# est ce que mac os x 10.5 marche sur un powermacg4quiksilver?



## carlito98 (5 Novembre 2011)

est ce que mac os x 10.5 marche sur un power macg4 quiksilver ?


----------



## lepetitpiero (5 Novembre 2011)

Pour Leopard faut: 867Mhz mini et 512 Mo mini si plus c'est mieux...


----------



## CBi (5 Novembre 2011)

La mémoire RAM a 512Mo est le vrai minimum. Pour la vitesse du processeur, 867 MHz est le mini pour Une installation directe, maid il existe des possibilités d'installation sur des machines moins puissantes.
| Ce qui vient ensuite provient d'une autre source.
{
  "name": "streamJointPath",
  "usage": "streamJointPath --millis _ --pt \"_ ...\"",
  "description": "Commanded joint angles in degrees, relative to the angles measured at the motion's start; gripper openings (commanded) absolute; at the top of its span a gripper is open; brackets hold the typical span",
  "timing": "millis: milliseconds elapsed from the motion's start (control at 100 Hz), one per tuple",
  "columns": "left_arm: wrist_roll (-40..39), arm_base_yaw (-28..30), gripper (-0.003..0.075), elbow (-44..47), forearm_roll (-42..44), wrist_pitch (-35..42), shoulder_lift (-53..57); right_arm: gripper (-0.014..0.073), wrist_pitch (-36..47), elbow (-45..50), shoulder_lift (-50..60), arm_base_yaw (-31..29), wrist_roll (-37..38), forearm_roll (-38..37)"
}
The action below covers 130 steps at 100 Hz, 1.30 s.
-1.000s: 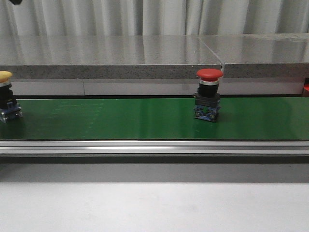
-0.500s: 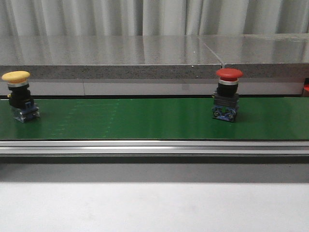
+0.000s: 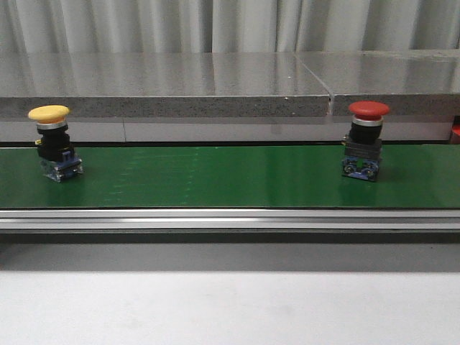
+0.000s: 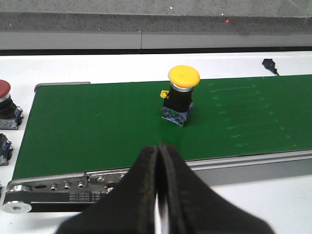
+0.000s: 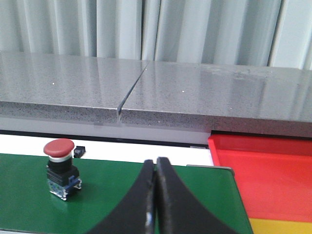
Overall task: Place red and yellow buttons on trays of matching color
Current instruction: 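Move the right gripper above the red button arriving on the belt, then close the right gripper on the red button and lift it off the belt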
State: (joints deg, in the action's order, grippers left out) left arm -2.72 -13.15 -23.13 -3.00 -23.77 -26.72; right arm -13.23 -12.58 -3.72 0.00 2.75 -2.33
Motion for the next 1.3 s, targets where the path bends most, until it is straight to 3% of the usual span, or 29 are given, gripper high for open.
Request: streamJointPath --millis 0,130,220,470,560,650,820,850,970,1290 --pt "-0.51 -0.32 -0.0019 -1.49 0.06 4.97 -0.21 -0.0069 -4.56 -7.95 -5.99 -0.10 0.04 0.26" --pt "-0.51 -0.32 -0.0019 -1.49 0.06 4.97 -0.21 -0.0069 -19.37 -20.14 -17.67 -0.10 0.04 0.26" --pt "-0.51 -0.32 -0.0019 -1.49 0.06 4.97 -0.21 -0.0069 -25.29 -27.05 -25.90 -0.10 0.04 0.26" --pt "-0.51 -0.32 -0.0019 -1.49 0.06 4.97 -0.21 -0.0066 -23.41 -33.75 -42.77 -0.10 0.04 0.87" --pt "-0.51 -0.32 -0.0019 -1.49 0.06 4.97 -0.21 -0.0022 -22.68 -33.75 -46.05 -0.10 0.04 0.94" --pt "-0.51 -0.32 -0.0019 -1.49 0.06 4.97 -0.21 0.0120 -23.75 -33.75 -48.63 -0.10 0.04 2.71" --pt "-0.51 -0.32 -0.0019 -1.49 0.06 4.97 -0.21 0.0626 -24.61 -33.75 -50.72 -0.10 0.04 4.95" --pt "-0.51 -0.32 -0.0019 -1.49 0.06 4.97 -0.21 0.0671 -24.61 -33.75 -50.71 -0.10 -0.02 4.95" --pt "-0.51 -0.32 -0.0019 -1.49 0.06 4.97 -0.21 0.0625 -23.51 -33.75 -50.97 -0.10 -0.22 4.95" --pt "-0.51 -0.32 -0.0019 -1.49 0.06 4.97 -0.21 0.0624 -24.34 -38.56 -61.77 -0.10 -6.60 9.71"
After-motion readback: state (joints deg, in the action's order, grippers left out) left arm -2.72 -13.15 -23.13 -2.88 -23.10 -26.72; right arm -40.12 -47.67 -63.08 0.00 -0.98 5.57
Ça tourne plutôt bien sur un G4 à 800MHz, et encore OK mais avec des lenteurs sur un 400MHz à condition de mettre le Max de RAM 1 ou 1.5Go


----------



## carlito98 (20 Novembre 2011)

Merci beaucoup 
chez moi c ecri : processeur 733  MHz
                         memory 640 MB SDRAM
alors c bon ?


----------



## Invité (20 Novembre 2011)

Si tu le booste en Ram (au moins 1Go) tu pourras installer à l'aide de LeopardAssist.
Tu es obligé de passé par un hack puisque *CBi *t'a donné les specs minimales


----------



## carlito98 (20 Novembre 2011)

ok merci

---------- Nouveau message ajouté à 22h58 ---------- Le message précédent a été envoyé à 22h57 ----------

merci mais c koi CBI ?


----------



## Onmac (27 Novembre 2011)

Ahah CBi est un comme toi, un membre de MacGénération, regarde un peut plus haut, tu verra !


----------



## carlito98 (30 Novembre 2011)

Ah oui desole CBi  mais comment faire ce fameu hack  ? :rose:


----------



## Onmac (30 Novembre 2011)

carlito98 a dit:


> Ah oui desole CBi  mais comment faire ce fameu hack  ? :rose:





Invité a dit:


> Si tu le booste en Ram (au moins 1Go) tu pourras installer à l'aide de LeopardAssist.
> Tu es obligé de passé par un hack puisque *CBi *t'a donné les specs minimales



Tu as ta réponse....


----------



## carlito98 (6 Décembre 2011)

ahhhhhh merci beaucoup ''Onmac"


----------